12. Connection timeouts and unresolved hosts.

Solution: Internet connectivity issues, a low-cell signal level, and a congested network resource are typical causes of timeouts and unresolved host errors. Try moving to an area with a stronger signal or use Wi-Fi. If a Wi-Fi network is within reach, try using your device Settings app to establish a connection to it first. Retrying multiple times in response to timeouts often results in success.

Guidelines and Limitations for AnyConnect on Android

  • AnyConnect for Android supports only the features that are strictly related to remote access.
  • The ASA does not provide distributions and updates for AnyConnect for Android. They are available only on the Google Play Store.
  • AnyConnect for Android supports connection entries that the user adds and connection entries populated by an AnyConnect profile pushed by an ASA. The Android device supports no more than one AnyConnect profile, which is the last one received from a headend.

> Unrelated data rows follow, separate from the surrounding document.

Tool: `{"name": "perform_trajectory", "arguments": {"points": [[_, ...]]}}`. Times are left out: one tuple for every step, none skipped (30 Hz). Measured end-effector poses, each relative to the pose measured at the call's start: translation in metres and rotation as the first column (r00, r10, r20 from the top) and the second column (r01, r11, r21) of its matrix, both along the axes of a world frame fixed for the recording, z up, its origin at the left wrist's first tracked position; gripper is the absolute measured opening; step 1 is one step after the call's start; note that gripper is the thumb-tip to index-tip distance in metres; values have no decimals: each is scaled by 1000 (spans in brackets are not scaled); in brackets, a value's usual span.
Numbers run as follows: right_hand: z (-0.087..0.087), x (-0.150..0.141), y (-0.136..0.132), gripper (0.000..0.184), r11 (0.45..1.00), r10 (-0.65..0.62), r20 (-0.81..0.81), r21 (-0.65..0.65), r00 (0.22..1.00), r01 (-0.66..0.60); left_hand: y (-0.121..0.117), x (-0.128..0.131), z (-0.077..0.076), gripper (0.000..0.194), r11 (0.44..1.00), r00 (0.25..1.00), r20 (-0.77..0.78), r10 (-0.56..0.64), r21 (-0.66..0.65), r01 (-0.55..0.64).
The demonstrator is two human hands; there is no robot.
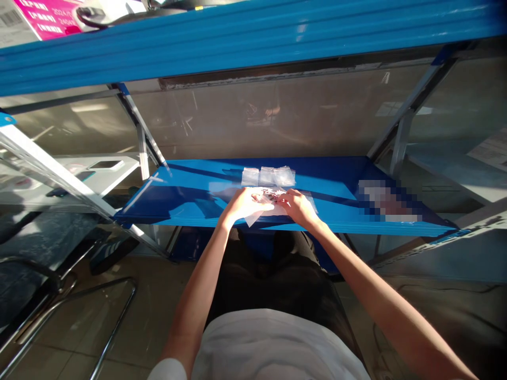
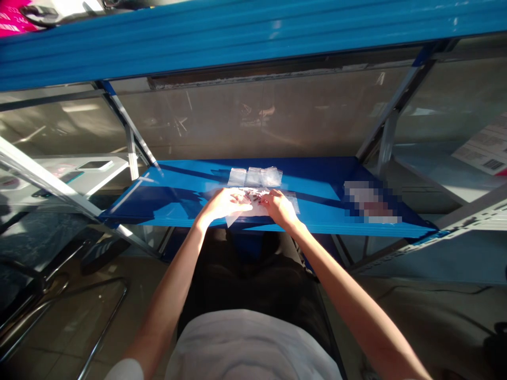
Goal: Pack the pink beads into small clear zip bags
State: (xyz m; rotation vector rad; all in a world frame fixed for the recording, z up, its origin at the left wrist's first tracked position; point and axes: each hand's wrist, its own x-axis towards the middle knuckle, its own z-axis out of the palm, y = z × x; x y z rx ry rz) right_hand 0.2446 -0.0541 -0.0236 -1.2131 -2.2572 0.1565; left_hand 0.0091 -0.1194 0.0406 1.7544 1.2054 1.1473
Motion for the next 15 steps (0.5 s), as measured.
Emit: {"name": "perform_trajectory", "arguments": {"points": [[0,0,0,18,1000,-5,6,-1,1000,5,-1,0,2,22,999,998,-60,-28,-21,27],[0,0,0,19,1000,-10,15,-1,1000,10,-2,0,4,22,998,992,-113,-51,-38,47],[0,0,0,20,1000,-17,24,0,1000,17,-3,0,6,22,997,987,-148,-63,-47,57],[0,1,0,21,1000,-22,33,1,999,22,-4,0,8,22,998,986,-155,-60,-43,53],[0,1,0,22,1000,-24,40,3,999,24,-5,0,9,22,998,986,-156,-55,-40,49],[0,2,0,23,1000,-22,46,6,999,22,-5,0,10,23,998,986,-159,-50,-36,45],[0,2,0,24,1000,-17,53,10,998,17,-6,0,10,24,999,986,-163,-43,-30,39],[-1,3,1,25,1000,-11,60,15,998,10,-6,1,10,25,999,986,-165,-38,-23,34],[-1,3,1,26,1000,-2,64,21,998,1,-6,1,10,25,999,986,-166,-36,-18,33],[-1,3,1,27,1000,8,64,26,998,-9,-6,2,9,25,999,985,-166,-39,-15,37],[0,3,2,26,999,16,55,30,998,-17,-6,2,9,25,999,985,-168,-50,-17,48],[1,2,2,24,999,22,35,30,999,-23,-6,3,9,25,998,983,-170,-64,-21,61],[3,2,2,22,999,28,3,24,1000,-28,-6,3,9,25,997,982,-172,-76,-26,73],[6,2,1,20,999,36,-39,10,999,-36,-6,4,10,25,997,982,-169,-82,-29,78],[10,2,1,17,999,44,-90,-11,995,-45,-6,4,10,26,997,985,-152,-79,-24,76]]}}
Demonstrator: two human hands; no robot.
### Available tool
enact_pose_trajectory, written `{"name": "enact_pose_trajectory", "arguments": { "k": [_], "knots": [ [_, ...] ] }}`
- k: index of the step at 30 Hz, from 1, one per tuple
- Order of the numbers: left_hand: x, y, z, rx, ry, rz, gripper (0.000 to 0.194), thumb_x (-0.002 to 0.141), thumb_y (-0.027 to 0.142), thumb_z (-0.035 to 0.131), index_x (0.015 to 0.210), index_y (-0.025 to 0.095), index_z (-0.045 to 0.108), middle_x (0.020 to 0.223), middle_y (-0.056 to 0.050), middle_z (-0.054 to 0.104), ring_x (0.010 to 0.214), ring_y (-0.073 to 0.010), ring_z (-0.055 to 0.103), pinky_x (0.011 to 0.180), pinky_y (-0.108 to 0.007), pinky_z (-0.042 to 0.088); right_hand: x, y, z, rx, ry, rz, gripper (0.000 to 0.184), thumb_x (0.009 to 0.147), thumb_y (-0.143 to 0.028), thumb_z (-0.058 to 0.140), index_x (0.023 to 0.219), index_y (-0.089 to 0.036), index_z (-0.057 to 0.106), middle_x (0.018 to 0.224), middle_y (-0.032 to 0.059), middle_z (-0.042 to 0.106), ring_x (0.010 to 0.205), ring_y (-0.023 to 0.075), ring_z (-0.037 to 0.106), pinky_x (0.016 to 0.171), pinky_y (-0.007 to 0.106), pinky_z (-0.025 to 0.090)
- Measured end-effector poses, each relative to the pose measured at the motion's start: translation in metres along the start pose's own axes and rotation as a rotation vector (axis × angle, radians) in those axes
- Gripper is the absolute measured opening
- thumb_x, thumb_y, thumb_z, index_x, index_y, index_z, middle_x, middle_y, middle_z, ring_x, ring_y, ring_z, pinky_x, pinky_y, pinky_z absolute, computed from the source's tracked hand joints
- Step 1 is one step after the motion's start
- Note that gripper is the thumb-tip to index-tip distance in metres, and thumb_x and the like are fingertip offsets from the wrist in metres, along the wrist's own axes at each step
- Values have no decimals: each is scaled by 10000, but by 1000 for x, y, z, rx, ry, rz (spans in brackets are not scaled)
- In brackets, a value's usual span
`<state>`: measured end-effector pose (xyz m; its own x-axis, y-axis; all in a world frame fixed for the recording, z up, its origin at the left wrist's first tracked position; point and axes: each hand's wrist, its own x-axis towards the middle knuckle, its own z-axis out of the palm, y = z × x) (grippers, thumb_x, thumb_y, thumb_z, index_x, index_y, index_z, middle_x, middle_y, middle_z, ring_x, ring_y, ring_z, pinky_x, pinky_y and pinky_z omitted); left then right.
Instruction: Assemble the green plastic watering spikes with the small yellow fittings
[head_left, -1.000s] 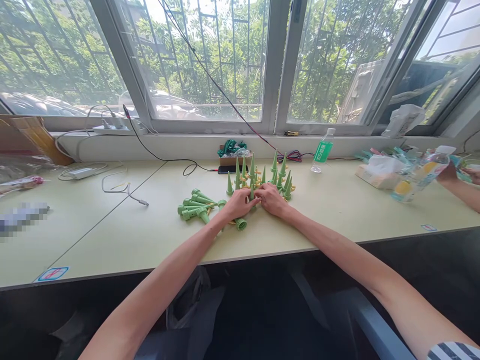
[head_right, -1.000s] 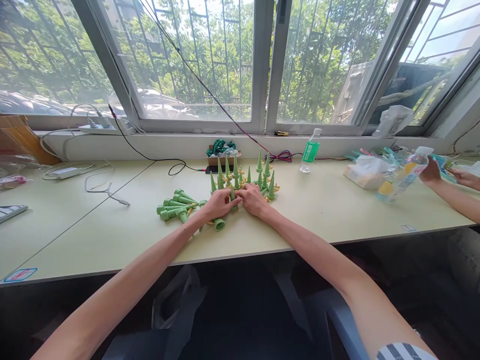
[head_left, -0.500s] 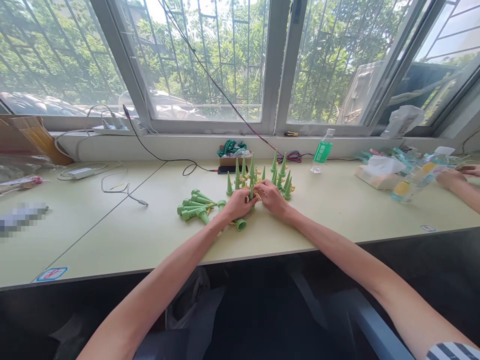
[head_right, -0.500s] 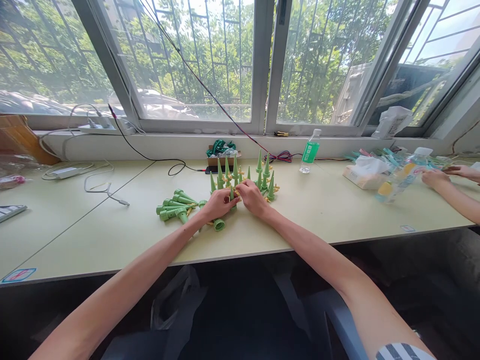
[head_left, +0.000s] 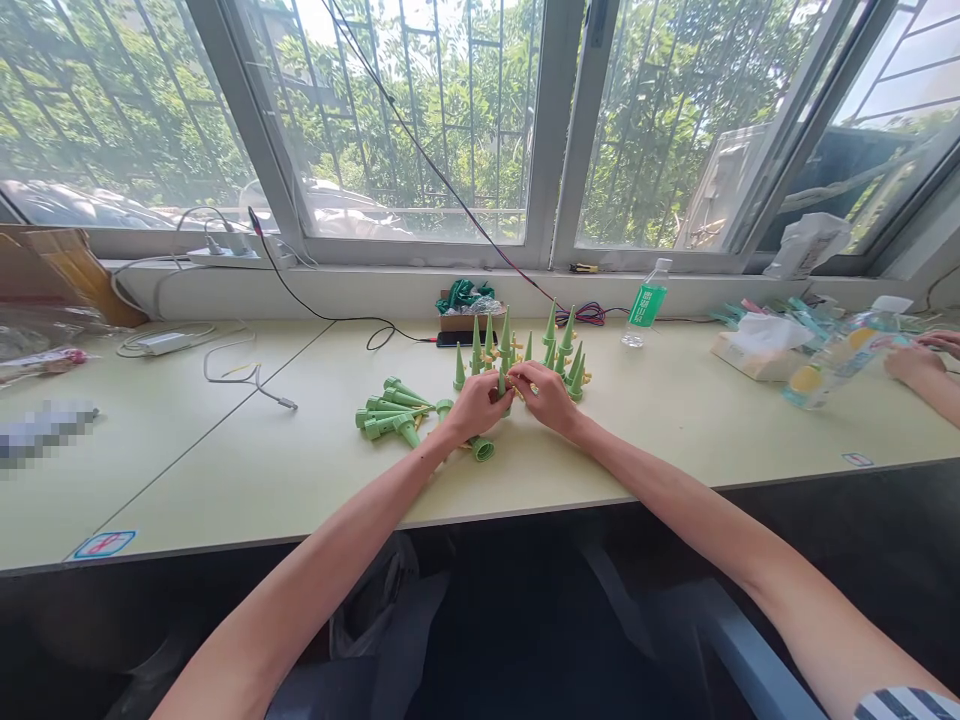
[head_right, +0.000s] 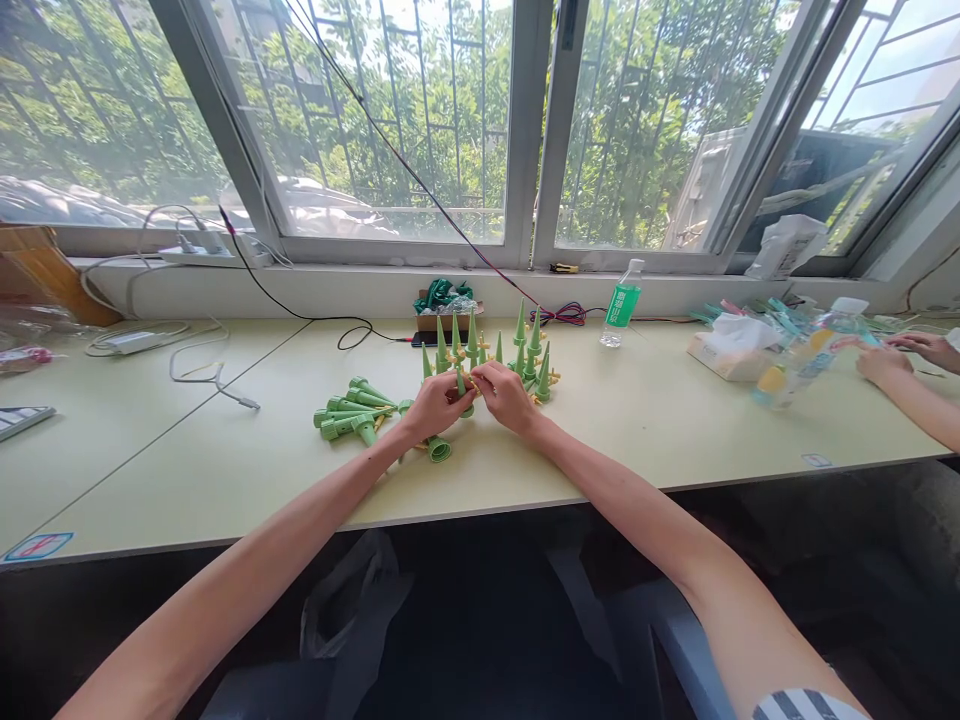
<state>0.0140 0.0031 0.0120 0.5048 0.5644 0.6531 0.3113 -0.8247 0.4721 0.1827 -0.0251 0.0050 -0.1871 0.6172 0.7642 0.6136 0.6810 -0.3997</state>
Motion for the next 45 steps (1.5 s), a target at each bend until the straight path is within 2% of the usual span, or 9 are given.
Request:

However, a profile can consist of multiple connection entries.
  • If users attempt to install AnyConnect on devices that are not supported, they receive the pop-up message Installation Error: Unknown reason -8. This message is generated by the Android operating system.
  • When users have an AnyConnect widget on their home screen, the AnyConnect services are automatically started (but not connected) regardless of the "Launch at startup" preference.
  • AnyConnect for Android requires UTF-8 character encoding for extended ASCII characters when using pre-fill from client certificates. The client certificate must be in UTF-8 if you want to use prefill.
  • AnyConnect blocks voice calls if it is sending or receiving VPN traffic over an EDGE connection per the inherent nature of EDGE and other early radio technology.
  • Some known file compression utilities do not successfully decompress log bundles packaged with the use of the AnyConnect Send Log button. As a workaround, use the native utilities on Windows and Mac OS X to decompress AnyConnect log files.